What to do: Output nothing but the lines from the line with "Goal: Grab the" through the end of the listing below, both ends included.

Information shown:
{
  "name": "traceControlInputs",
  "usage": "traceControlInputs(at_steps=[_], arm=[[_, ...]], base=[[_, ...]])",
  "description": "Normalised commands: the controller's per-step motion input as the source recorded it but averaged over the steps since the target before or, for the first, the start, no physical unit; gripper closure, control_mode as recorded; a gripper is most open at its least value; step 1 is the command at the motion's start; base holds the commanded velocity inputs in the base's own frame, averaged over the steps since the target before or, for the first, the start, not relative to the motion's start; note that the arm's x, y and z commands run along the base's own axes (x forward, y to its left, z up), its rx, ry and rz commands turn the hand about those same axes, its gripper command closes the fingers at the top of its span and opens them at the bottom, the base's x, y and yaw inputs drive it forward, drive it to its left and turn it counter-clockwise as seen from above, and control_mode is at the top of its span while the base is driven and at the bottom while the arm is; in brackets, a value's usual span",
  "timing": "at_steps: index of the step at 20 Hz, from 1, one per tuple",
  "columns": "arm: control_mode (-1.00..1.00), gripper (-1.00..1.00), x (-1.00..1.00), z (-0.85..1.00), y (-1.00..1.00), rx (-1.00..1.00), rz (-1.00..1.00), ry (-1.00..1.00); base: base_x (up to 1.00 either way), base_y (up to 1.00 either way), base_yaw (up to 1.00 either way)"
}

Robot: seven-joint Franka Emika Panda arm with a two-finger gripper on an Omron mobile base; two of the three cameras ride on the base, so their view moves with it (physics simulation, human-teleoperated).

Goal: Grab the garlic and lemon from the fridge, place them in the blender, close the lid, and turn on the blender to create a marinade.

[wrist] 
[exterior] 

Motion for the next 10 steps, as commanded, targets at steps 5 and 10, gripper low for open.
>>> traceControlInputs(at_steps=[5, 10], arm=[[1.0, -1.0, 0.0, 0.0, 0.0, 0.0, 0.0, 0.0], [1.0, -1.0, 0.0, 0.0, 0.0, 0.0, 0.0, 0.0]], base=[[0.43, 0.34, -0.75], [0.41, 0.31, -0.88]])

Result:
Goal: Grab the garlic and lemon from the fridge, place them in the blender, close the lid, and turn on the blender to create a marinade.

[wrist] 
[exterior] 

Motion for the next 10 steps, as commanded, targets at steps 5 and 10, gripper low for open.
>>> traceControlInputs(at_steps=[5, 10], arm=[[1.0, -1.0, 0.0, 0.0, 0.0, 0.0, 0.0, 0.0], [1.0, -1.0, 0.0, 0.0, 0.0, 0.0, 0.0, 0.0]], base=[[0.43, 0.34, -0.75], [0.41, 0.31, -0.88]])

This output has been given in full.